_Directions_: Look below for the line with "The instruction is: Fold" and the line with "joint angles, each"; repeat exactly those two lines and all lines between them, but no pictures.

_Information provided_:
◆ ◆ ◆ ◆

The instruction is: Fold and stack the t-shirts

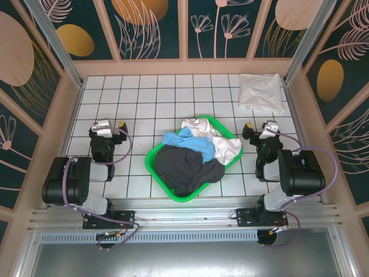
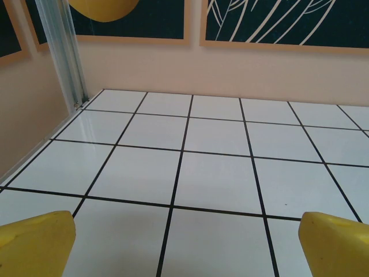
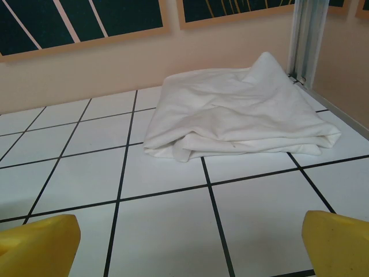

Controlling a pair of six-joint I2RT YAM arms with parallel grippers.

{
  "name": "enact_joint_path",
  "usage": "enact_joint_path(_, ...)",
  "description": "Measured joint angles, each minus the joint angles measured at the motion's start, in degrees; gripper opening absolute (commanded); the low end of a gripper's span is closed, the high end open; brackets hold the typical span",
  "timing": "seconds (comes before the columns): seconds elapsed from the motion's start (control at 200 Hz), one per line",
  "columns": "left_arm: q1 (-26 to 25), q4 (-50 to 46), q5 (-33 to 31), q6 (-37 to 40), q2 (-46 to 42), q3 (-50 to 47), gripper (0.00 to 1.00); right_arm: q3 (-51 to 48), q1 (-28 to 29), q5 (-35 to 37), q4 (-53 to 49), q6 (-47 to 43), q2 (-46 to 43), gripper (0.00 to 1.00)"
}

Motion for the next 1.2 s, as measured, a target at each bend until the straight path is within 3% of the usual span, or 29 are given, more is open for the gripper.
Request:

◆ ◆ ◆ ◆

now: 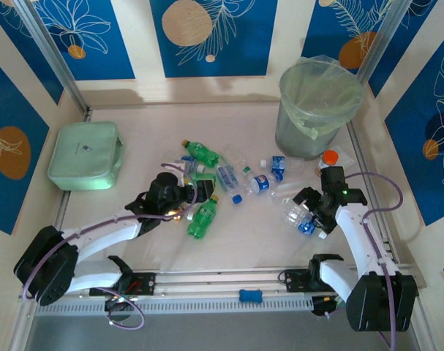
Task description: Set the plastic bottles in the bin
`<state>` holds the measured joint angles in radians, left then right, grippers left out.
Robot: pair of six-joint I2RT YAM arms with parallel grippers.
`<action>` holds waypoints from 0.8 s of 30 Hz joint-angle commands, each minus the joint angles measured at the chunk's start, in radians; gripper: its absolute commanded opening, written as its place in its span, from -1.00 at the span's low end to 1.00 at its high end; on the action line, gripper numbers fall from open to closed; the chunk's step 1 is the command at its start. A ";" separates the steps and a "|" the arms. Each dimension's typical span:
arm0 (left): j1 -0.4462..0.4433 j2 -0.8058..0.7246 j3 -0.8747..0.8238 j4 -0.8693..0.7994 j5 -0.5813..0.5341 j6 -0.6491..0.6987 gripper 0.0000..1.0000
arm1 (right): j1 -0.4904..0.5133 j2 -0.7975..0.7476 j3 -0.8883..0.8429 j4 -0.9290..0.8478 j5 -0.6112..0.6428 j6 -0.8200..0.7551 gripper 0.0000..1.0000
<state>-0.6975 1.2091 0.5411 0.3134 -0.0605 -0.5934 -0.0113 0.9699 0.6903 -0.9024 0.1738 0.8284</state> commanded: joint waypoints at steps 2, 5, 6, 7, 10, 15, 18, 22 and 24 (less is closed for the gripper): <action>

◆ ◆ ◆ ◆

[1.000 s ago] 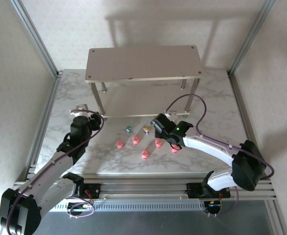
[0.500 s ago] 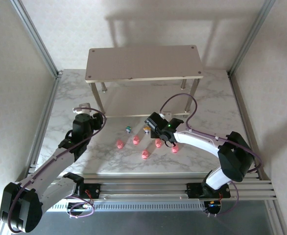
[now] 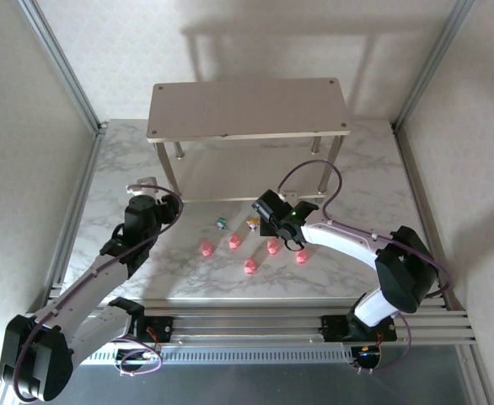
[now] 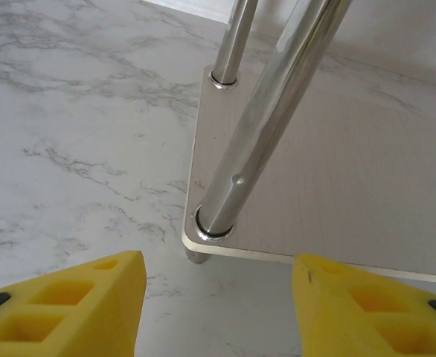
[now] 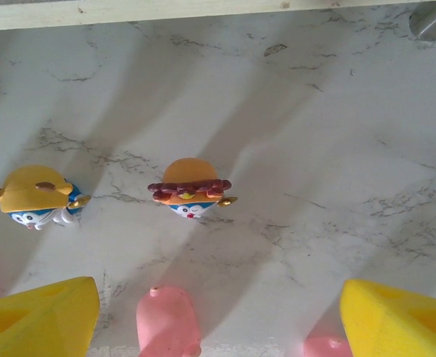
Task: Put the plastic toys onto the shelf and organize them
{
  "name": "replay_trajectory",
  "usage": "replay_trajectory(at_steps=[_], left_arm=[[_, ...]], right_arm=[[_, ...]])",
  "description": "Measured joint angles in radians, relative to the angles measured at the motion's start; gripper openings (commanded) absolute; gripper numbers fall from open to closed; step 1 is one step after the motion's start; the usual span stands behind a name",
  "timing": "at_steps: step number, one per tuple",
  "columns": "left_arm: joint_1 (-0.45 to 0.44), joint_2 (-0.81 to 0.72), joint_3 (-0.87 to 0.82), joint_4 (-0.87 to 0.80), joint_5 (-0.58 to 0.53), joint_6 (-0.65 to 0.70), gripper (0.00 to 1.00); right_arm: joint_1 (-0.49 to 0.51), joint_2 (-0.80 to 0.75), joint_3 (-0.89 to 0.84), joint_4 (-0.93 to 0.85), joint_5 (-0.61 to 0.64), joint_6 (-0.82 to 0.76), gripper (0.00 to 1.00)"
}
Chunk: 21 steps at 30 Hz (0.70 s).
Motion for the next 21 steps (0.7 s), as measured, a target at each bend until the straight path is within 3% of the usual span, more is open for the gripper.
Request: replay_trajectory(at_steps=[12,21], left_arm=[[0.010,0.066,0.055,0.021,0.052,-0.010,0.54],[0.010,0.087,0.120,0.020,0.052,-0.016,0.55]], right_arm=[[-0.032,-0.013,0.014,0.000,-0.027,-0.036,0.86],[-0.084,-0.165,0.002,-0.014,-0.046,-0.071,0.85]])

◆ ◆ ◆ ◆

_Answer for the task_:
The instruction is: Fold and stack the t-shirts


Controlling a pair of six-joint I2RT YAM arms with parallel grippers.

{
  "name": "enact_joint_path",
  "usage": "enact_joint_path(_, ...)",
  "description": "Measured joint angles, each minus the joint angles measured at the motion's start, in degrees; gripper opening absolute (commanded); the low end of a gripper's span is closed, the high end open; brackets hold the typical span",

Nothing else is part of this answer.